→ EXERCISE DIRECTIONS
Restate word for word the opening line of the data below and every line after it until the line with "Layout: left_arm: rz", that line too, but not the pictures.

(Items from a dataset)
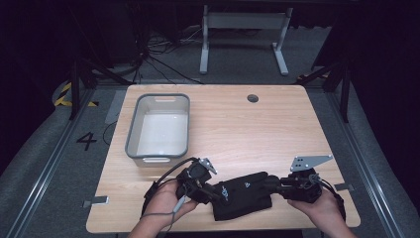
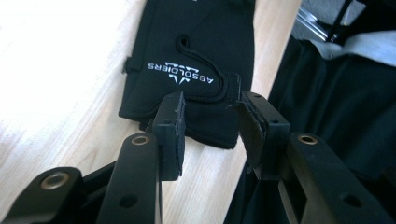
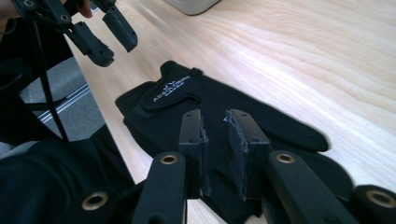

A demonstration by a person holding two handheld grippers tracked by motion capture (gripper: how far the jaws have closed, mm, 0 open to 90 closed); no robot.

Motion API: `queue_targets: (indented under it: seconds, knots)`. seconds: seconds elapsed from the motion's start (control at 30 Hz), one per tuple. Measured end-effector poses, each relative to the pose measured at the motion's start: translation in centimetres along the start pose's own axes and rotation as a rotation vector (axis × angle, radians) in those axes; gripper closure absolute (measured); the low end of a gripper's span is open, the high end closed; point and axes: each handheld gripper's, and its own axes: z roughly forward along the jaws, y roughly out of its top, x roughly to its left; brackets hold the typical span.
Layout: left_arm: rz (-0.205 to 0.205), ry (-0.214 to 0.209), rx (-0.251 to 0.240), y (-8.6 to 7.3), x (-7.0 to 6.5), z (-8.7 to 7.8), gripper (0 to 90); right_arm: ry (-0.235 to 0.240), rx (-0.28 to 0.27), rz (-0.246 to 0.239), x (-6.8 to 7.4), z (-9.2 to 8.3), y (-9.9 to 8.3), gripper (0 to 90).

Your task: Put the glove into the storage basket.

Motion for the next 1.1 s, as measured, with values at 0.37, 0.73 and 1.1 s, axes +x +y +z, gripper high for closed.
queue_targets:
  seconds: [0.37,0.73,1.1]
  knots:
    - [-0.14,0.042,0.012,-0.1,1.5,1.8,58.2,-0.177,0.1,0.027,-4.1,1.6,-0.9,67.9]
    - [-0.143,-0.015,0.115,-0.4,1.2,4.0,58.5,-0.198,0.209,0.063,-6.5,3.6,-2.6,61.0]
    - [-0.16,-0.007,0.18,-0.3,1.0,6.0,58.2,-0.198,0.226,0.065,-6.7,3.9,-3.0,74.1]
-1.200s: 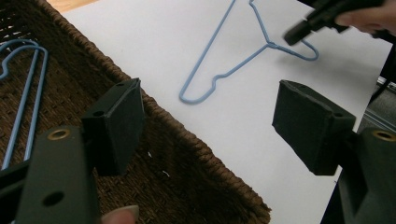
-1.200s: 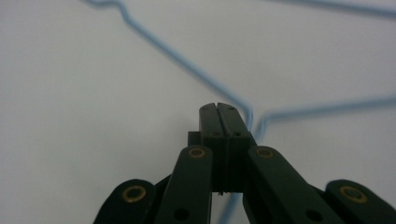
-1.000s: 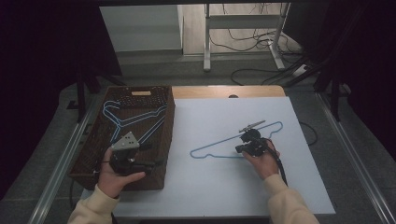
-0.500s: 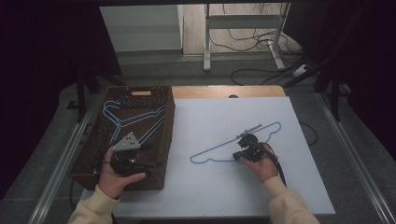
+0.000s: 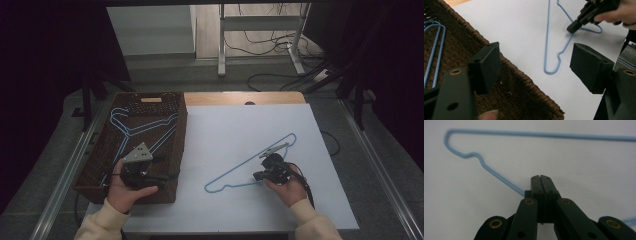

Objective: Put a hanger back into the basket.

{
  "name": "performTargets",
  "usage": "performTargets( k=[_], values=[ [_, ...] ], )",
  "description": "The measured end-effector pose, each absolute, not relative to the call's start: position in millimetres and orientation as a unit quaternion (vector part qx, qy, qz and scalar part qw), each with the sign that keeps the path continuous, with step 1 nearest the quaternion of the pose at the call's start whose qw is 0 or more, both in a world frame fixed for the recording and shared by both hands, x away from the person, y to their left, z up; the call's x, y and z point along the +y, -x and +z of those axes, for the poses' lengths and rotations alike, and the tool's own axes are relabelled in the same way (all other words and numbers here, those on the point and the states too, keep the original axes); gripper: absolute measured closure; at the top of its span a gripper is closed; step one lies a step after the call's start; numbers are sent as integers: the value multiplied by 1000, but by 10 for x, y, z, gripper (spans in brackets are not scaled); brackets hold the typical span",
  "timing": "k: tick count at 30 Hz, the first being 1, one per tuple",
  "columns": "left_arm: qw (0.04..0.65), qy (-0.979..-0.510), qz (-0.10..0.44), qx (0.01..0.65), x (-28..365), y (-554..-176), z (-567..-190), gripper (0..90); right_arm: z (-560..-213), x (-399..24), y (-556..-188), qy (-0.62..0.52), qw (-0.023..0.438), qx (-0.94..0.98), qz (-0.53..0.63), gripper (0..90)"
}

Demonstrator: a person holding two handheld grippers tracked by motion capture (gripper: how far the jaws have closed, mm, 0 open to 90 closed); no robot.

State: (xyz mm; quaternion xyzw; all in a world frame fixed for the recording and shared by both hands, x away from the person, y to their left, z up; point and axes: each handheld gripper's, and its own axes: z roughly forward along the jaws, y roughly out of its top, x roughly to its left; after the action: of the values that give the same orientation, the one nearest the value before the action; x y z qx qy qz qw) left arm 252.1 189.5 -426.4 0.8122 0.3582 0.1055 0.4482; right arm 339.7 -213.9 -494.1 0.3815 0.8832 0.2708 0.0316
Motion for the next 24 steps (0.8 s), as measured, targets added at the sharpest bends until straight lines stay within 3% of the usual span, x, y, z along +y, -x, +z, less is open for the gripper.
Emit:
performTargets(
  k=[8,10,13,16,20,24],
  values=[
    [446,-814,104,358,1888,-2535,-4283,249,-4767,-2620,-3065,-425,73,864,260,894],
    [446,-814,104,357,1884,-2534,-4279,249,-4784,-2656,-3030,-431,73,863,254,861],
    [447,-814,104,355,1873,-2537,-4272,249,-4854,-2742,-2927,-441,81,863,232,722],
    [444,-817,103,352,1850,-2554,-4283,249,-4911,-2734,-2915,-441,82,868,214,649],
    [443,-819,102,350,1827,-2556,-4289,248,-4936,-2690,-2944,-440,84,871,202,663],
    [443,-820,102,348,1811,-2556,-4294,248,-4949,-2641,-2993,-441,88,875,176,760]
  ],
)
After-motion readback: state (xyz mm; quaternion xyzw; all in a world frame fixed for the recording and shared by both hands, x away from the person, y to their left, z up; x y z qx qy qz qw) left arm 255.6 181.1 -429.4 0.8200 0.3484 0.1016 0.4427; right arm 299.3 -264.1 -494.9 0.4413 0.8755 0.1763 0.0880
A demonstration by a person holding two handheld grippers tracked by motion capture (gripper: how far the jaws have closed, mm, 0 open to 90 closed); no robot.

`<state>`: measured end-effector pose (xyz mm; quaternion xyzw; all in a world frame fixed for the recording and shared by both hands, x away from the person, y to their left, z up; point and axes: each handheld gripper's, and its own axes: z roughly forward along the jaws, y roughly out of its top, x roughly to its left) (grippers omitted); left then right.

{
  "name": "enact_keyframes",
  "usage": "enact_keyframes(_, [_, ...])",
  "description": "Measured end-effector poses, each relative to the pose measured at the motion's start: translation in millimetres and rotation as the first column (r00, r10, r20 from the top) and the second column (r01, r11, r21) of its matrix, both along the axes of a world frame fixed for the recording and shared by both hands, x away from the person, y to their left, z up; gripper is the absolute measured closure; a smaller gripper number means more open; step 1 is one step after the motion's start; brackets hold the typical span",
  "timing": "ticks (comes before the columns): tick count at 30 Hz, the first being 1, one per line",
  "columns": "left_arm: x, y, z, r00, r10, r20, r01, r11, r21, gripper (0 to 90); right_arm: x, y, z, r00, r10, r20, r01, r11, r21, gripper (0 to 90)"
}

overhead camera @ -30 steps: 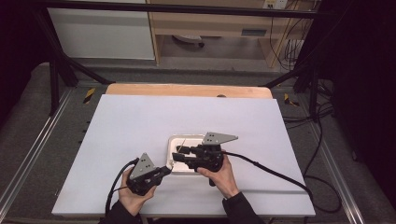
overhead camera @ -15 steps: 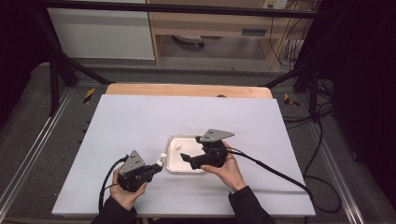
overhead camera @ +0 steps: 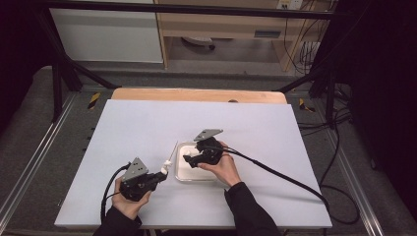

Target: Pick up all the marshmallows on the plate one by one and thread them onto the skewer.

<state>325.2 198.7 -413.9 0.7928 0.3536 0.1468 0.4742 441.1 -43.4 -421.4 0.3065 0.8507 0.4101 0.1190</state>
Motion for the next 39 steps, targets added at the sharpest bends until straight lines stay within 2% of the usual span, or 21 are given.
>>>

→ RESPONSE
A demonstration by a person holding two handheld grippers tracked by motion capture (gripper: how far the jaws have closed, mm, 0 open to 90 closed); no robot.

Motion API: `queue_targets: (indented under it: seconds, knots)`. seconds: seconds elapsed from the motion's start (control at 30 Hz), one per tuple. Measured end-effector poses, each relative to the pose measured at the motion's start: translation in centimetres along the start pose's own axes and rotation as a rotation vector (axis × angle, radians) in those axes; gripper closure absolute (measured); the low end of a gripper's span is open, the high end closed; point and axes: each handheld gripper's, and its own axes: z roughly forward along the jaws, y roughly out of its top, x roughly to its left; brackets hold the typical span.
Layout: left_arm: rz (-0.205 to 0.205), ry (-0.214 to 0.209), rx (-0.251 to 0.240), y (-8.6 to 7.3), x (-7.0 to 6.5), z (-8.7 to 7.8), gripper (0 to 90); right_arm: ry (-0.235 to 0.240), rx (-0.28 to 0.27), rz (-0.246 to 0.239), x (-6.8 to 7.4), z (-9.2 to 8.3), y (-9.9 to 8.3), gripper (0 to 90).

This exercise has been answered in full.